The temperature-dependent structure of glass-forming poly and oligo(methyl acrylate)

Glassy polymers are important in applications ranging from structural (medical implants, additive manufacturing), to optical components, coatings, or membranes for controlled ion or gas transport. However, the fundamental mechanisms behind glass formation are not well understood, and chain connectivity and flexibility makes glass-formation in polymers particularly complex. The chain-length plays an important role in polymer structure and dynamics and the glass-transition behaviour can be divided into three main regimes: (I) a short-chain regime, (II) an intermediate (~2-10 Kuhn steps), and (III) a long-chain regime where the dynamics are chain-length independent.
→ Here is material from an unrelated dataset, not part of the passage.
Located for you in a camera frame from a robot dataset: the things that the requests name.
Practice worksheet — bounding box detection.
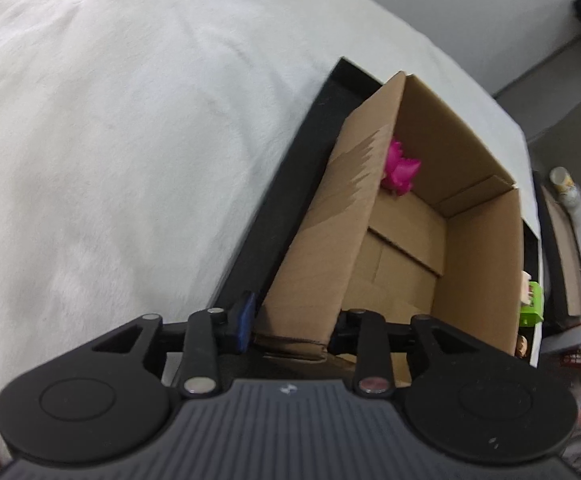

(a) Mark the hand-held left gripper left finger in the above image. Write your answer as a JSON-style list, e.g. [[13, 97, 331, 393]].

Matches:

These regimes show clear structural and dynamic signatures, but the detailed behaviour within these three regimes are not well understood. To address this, we here propose to use neutron diffraction at NIMROD to determine the temperature-dependent structural evolution, in terms of the position and width of the structure factor contributions for a model polymer: poly(methyl acrylate) (PMA). PMA is identified as an ideal model polymer for this investigation due to its: (i) clear regime behaviour, (ii) well-controlled synthesis, (iii) suitability for complementary experimental and computational studies. The analysis of the diffraction data will be supported by MD simulations, and the diffraction data will form an essential basis for future QENS investigations of the dynamics in PMA.